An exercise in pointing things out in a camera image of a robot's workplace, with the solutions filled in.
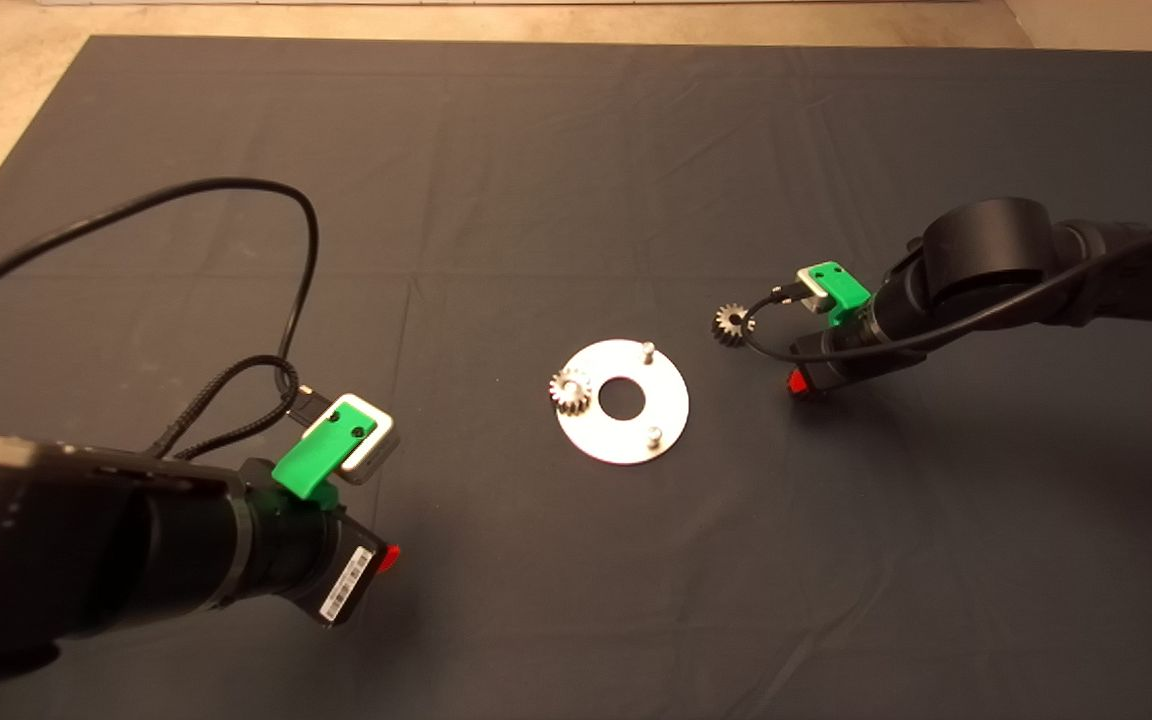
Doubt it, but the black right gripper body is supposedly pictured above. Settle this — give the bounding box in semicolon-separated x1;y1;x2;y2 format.
789;312;927;396

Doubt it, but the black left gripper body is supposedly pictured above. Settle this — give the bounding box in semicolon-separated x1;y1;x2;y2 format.
231;458;384;629

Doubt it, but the steel planetary gear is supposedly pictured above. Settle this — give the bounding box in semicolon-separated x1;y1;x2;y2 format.
713;304;758;349
548;367;595;417

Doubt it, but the round metal carrier plate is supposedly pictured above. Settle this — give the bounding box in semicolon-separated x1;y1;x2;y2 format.
553;338;691;465

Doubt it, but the dark grey table cloth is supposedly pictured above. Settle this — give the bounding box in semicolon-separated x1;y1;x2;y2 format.
0;36;1152;720

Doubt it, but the green right camera mount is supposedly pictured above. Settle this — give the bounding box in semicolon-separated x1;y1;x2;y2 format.
801;261;873;327

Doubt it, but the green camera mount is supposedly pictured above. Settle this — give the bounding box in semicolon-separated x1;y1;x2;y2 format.
271;394;378;502
801;261;873;327

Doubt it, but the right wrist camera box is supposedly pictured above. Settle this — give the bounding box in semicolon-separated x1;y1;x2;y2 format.
797;267;838;315

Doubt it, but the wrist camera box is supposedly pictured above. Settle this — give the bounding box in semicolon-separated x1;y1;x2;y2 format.
797;267;838;315
302;392;400;487

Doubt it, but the green left camera mount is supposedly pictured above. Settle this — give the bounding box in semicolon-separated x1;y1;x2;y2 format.
271;394;378;502

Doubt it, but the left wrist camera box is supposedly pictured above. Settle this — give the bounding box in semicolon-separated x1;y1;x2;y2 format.
302;392;400;487

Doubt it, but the short braided black cable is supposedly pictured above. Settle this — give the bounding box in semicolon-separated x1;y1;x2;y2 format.
145;354;314;462

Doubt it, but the black left camera cable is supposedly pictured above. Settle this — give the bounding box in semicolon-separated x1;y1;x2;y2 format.
0;178;323;403

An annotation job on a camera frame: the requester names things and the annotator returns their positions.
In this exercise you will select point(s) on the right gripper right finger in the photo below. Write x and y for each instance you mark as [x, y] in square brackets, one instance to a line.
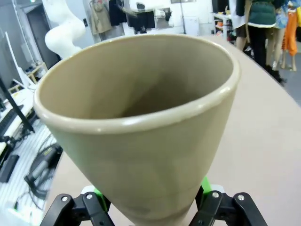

→ WORK INSTRUCTIONS
Every line in the records that holds the word "exercise" should be copied into the answer.

→ RESULT
An exercise in pointing things out in a camera image of a robot's workplace, with the solutions filled in.
In this exercise you will select point(s) on the right gripper right finger in the photo below. Write x and y for each instance you mark as [x, y] in square brackets, one instance to a line.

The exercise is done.